- EXERCISE
Give the data again exactly as it appears, excluding any pictures.

- STORED DATA
::::

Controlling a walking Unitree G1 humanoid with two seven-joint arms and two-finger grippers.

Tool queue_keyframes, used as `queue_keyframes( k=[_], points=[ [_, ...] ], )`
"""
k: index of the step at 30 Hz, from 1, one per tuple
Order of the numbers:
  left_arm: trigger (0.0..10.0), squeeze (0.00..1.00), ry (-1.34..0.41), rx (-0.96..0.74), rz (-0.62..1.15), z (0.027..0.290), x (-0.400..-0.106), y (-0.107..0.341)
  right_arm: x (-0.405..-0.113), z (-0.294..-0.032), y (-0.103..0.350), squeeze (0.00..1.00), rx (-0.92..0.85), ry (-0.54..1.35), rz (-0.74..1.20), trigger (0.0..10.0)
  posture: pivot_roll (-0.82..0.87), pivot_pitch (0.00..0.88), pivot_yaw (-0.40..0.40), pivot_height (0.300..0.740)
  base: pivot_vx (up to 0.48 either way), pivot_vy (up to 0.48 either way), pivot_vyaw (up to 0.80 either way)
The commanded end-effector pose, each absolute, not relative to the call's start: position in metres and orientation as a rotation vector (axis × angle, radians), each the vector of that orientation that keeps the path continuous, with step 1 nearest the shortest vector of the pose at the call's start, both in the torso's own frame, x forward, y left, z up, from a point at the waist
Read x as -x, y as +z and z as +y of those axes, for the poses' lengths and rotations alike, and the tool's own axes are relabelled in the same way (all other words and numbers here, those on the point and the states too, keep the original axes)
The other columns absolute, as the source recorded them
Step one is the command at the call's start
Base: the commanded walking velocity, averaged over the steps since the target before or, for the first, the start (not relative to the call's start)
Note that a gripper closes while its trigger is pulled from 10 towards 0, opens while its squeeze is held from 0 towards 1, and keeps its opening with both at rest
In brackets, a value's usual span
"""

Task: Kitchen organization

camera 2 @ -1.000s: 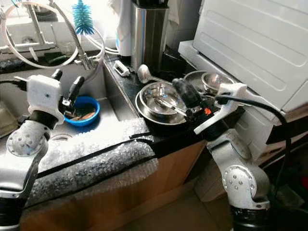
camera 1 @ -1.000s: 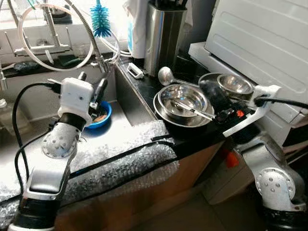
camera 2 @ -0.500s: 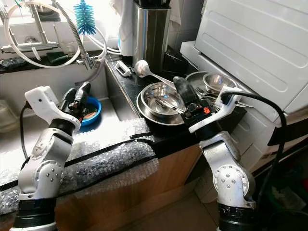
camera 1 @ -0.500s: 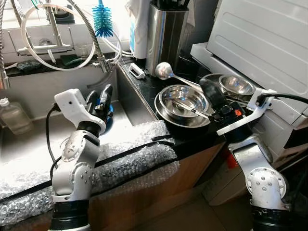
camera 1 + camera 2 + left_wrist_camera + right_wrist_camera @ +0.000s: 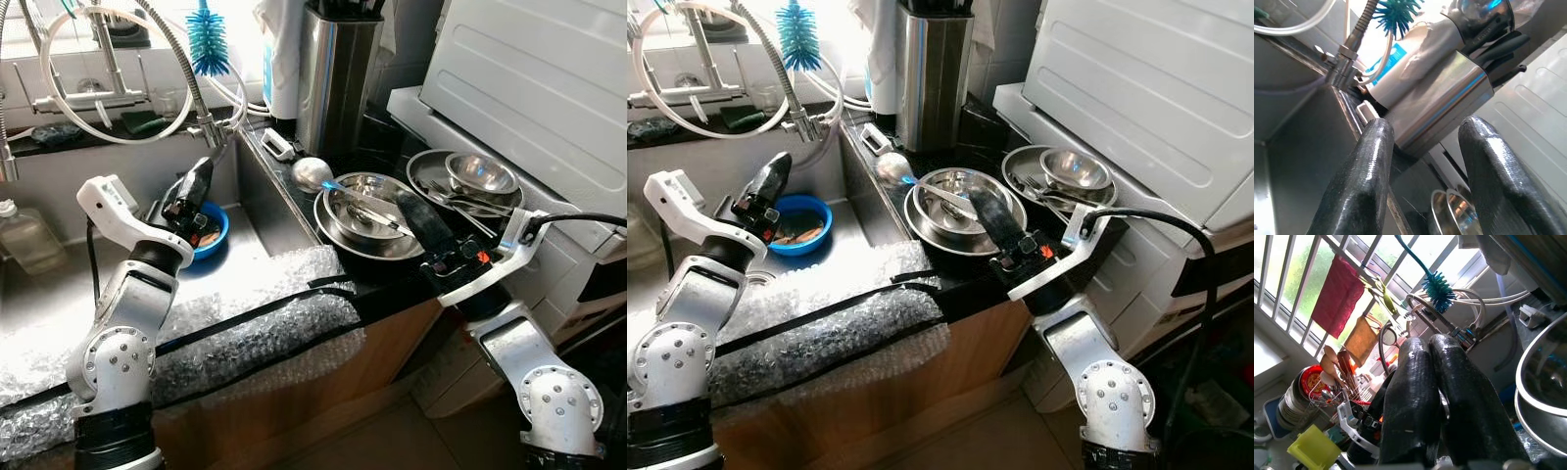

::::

- RESPONSE TO THE TASK
Controlling a walking Unitree G1 humanoid with two seven-joint arms and two-finger grippers.

Tool queue_keyframes, used as `queue_keyframes( k=[_], points=[ [_, ...] ], )`
"""
k: index of the step at 30 Hz, from 1, one per tuple
Order of the numbers:
  left_arm: trigger (0.0..10.0), squeeze (0.00..1.00), ry (-1.34..0.41), rx (-0.96..0.74), rz (-0.62..1.15), z (0.027..0.290), x (-0.400..-0.106), y (-0.107..0.341)
  right_arm: x (-0.405..-0.113), z (-0.294..-0.032), y (-0.103..0.350), squeeze (0.00..1.00), rx (-0.92..0.85), ry (-0.54..1.35), rz (-0.74..1.20), trigger (0.0..10.0)
  posture: pivot_roll (-0.82..0.87), pivot_pitch (0.00..0.88), pivot_yaw (-0.40..0.40), pivot_height (0.300..0.740)
  base: pivot_vx (up to 0.48 either way), pivot_vy (up to 0.48 either way), pivot_vyaw (up to 0.80 either way)
The commanded end-effector pose, each absolute, not relative to the call's start: position in metres and orientation as a rotation vector (axis × angle, radians), each the vector of that orientation that keeps the path continuous, with step 1 nearest the shortest vector of the pose at the call's start, both in the torso's own frame, x forward, y left, z up, from a point at the waist
Read x as -x, y as +z and z as +y of those axes, for the poses' lengths and rotations alike, and the tool's own axes are relabelled in the same way (all other words and numbers here, those on the point and the states too, keep the original axes)
The other columns absolute, as the source recorded them
Step one is the command at the call's start
Base: the commanded walking velocity, averaged over the steps since the target before or, for the first, the start (not relative to the call's start)
Note that a gripper closes while its trigger is pulled from 10 towards 0, opens while its squeeze is held from 0 towards 1, and keeps its opening with both at rest
In brackets, a value's usual span
"""

Task: Kitchen organization

camera 2 @ -1.000s: 
camera 1 @ -1.000s: 
camera 2 @ -0.500s: 
camera 1 @ -0.500s: 
camera 1 + camera 2 + left_wrist_camera + right_wrist_camera @ +0.000s: 

That's the full output for the exercise.